Billions of messages. Millions of users online at the same time. Random access, wild traffic patterns, unpredictable load — yet Discord barely breaks a sweat.

This blog breaks down the actual engineering decisions, problems, trade-offs, and solutions behind Discord’s massive messaging backend.

No fluff. No oversimplification.

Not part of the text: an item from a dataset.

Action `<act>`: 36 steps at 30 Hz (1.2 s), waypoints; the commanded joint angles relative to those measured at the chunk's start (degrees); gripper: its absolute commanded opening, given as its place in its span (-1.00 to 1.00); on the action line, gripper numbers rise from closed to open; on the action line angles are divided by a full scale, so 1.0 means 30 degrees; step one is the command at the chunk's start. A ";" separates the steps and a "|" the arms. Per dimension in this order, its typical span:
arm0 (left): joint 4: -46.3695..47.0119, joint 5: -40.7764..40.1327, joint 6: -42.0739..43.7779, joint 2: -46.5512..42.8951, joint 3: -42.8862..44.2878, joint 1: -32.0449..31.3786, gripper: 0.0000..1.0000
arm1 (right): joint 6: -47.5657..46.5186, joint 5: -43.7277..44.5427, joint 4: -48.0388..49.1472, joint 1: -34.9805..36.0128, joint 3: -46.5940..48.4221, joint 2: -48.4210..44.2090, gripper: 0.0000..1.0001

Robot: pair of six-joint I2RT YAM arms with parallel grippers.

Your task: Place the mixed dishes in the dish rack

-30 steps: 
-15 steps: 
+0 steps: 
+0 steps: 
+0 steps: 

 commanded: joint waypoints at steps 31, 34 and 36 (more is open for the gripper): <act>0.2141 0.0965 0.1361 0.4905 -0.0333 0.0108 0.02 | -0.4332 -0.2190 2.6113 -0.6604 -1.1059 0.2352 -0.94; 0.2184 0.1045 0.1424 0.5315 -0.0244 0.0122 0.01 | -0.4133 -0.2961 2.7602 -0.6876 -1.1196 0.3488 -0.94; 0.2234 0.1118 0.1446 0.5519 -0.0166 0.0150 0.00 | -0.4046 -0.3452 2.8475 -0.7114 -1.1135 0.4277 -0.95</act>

Just the real technical story of how Discord went from:

a single MongoDB replica set
To a horizontally scalable Cassandra cluster powering billions of messages.

Introduction

When people think about Discord, they imagine servers, channels, memes, bots, and voice chat.
But at its core lies one monstrous challenge:

How do you store and fetch messages at global scale without falling apart?

Discord solved this by evolving from a quick MVP built on MongoDB into a finely tuned, massively scalable Cassandra-based system.

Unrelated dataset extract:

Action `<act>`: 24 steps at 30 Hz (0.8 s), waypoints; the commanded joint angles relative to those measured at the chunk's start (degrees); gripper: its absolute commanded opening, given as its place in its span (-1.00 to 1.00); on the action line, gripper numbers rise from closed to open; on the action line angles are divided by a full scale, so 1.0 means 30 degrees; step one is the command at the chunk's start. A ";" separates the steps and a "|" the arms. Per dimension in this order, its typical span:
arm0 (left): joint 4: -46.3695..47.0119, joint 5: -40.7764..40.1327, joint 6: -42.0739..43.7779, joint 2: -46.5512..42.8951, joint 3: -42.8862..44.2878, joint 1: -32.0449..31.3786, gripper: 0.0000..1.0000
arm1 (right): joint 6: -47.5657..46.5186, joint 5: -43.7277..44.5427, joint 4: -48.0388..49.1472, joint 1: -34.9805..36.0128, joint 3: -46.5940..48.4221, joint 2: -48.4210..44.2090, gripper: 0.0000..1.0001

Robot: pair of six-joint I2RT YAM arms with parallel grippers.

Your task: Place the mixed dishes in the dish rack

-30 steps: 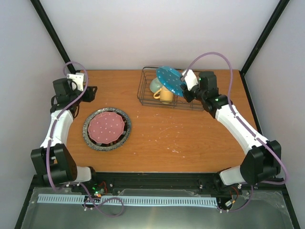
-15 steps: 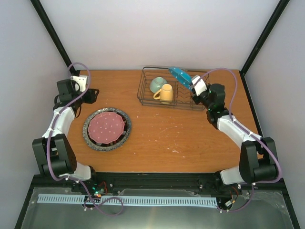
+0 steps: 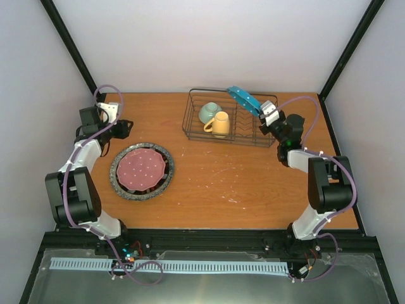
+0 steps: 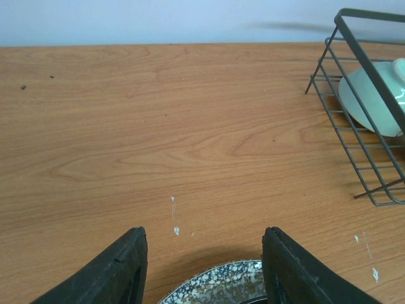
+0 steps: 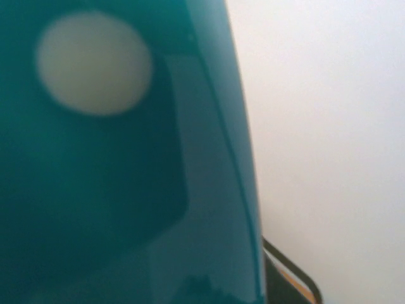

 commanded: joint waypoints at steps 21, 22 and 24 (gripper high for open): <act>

Let’s break it down step-by-step.

What Discord Started With: MongoDB (2015)

Back in early 2015, Discord was built fast — the team wanted to validate the product, not architect a perfect backend.

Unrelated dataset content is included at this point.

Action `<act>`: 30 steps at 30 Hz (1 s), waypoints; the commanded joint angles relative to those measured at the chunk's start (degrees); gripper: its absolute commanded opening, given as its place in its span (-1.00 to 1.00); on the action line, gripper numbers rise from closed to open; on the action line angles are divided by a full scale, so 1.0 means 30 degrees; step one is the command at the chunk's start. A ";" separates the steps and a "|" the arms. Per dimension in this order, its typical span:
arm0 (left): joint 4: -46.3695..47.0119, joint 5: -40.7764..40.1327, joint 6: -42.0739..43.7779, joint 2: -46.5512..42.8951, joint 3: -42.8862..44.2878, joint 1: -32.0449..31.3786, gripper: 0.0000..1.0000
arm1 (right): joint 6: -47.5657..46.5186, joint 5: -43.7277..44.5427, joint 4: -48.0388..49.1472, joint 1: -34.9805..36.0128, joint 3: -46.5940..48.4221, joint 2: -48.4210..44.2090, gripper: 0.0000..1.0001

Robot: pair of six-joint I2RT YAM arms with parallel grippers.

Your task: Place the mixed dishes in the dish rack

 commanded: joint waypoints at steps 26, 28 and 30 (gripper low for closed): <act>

So they picked MongoDB, because:

it was easy
it was flexible
it allowed them to move fast
they could always replace it later

Everything lived in a single MongoDB replica set.
Message documents were indexed by:

channel_id
created_at

That worked… until it didn’t.

The Breaking Point

By November 2015, Discord hit 100 million stored messages.

MongoDB couldn't keep all indexes in memory, and reads became painfully inconsistent:

some queries were fast
others felt like scanning an entire library shelf manually

This was the first clear sign:

MongoDB wasn’t going to scale with Discord’s growth.

Understanding the Traffic: Why MongoDB Failed

Before choosing a new database, the team analyzed how Discord users actually behave.

They discovered 3 types of servers:

1. Voice-heavy Servers

Barely send messages.
So fetching even 50 old messages = cold reads, hitting disk directly → slow.

2. Private Text-heavy Servers

100k–1M messages per year but low daily activity.
Again: many cold reads → unpredictable.

3. Large Public Servers

Millions of messages per year.
Reads stay in memory cache → fast.

But Discord also planned features like:

jump to mention
pinned messages
searching months into history

These are random reads, MongoDB’s weak spot.

Conclusion:

MongoDB wasn’t built for scattered, unpredictable, high-volume reads.

What Discord Needed (The Requirements)

Discord wanted a system that:

Scales linearly — just add nodes
Self-heals — automatic failover
Requires minimal ops work
Is battle-tested
Delivers predictable <80ms read latency
Doesn’t require extra caching layers
Isn’t a blob store
Is open-source

The answer was very obvious:

→ Apache Cassandra

Why?

Horizontal scaling
Predictable read/write performance
Proven at massive scale (Netflix, Apple)
Handles high write throughput
Data layout minimizes disk seeks
Fully open source

Decision made.

Modeling Data in Cassandra

Cassandra works like a Key–Key–Value store:

Partition key → decides what machine holds the data
Clustering key → orders data inside the partition
Value → actual row content

For Discord, every message already had a Snowflake ID (unique + time-ordered).